**AIM OF THE EXERCISE**
Below are the records; give the number of their lines that contain the word "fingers" and nothing more.

*** RECORDS FOR THIS EXERCISE Section Begins ***

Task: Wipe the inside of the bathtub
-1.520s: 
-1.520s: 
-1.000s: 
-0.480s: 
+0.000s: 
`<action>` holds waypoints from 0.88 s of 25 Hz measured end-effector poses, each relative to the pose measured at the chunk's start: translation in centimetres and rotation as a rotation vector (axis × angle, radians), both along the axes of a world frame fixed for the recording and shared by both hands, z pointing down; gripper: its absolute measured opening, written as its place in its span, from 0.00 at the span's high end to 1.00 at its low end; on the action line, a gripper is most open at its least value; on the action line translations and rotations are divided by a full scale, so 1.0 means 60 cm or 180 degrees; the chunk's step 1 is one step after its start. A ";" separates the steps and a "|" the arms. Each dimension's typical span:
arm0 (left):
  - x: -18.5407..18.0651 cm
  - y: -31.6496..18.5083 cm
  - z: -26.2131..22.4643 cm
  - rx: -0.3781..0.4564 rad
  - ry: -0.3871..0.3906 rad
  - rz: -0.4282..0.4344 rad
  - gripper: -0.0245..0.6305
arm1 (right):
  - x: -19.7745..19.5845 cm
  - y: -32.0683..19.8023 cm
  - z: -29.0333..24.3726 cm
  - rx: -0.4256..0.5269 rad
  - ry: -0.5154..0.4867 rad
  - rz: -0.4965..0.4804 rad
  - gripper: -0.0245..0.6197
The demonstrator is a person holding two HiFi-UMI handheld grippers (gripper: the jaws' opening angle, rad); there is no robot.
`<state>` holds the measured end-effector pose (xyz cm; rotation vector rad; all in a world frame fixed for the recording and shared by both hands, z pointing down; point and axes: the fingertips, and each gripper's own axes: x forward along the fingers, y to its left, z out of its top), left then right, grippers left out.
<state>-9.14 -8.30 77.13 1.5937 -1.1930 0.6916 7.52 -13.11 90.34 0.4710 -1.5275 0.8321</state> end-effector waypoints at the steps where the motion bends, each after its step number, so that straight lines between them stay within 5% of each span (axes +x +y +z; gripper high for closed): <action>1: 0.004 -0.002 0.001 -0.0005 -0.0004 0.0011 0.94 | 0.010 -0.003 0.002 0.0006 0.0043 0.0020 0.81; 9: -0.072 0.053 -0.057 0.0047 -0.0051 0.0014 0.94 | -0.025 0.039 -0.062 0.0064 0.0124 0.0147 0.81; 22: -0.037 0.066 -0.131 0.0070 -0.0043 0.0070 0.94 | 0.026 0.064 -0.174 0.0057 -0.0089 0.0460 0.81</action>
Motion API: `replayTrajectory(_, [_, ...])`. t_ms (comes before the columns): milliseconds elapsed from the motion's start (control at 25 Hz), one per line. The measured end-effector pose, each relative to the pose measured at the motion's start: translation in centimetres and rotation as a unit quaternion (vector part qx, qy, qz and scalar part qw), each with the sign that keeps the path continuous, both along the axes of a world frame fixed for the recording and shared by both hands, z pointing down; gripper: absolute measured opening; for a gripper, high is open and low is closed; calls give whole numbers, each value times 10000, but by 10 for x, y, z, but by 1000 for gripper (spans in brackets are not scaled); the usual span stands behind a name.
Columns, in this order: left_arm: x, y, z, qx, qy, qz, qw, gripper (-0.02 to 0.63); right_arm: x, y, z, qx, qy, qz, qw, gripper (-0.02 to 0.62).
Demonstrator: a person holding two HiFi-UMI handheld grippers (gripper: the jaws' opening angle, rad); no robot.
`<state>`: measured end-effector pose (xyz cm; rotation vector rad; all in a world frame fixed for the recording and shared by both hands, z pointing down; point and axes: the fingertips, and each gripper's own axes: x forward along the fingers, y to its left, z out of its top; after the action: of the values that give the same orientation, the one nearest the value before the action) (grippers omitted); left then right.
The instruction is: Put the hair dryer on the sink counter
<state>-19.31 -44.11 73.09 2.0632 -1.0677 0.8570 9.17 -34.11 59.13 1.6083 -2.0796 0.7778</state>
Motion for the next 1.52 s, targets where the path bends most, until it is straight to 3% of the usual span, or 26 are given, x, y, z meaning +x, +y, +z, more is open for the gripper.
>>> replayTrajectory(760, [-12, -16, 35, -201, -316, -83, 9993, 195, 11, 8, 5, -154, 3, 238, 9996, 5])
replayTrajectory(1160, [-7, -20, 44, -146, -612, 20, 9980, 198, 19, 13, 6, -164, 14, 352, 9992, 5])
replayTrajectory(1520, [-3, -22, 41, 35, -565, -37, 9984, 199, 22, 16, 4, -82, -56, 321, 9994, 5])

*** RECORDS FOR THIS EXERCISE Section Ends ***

**SOLUTION TO THIS EXERCISE**
2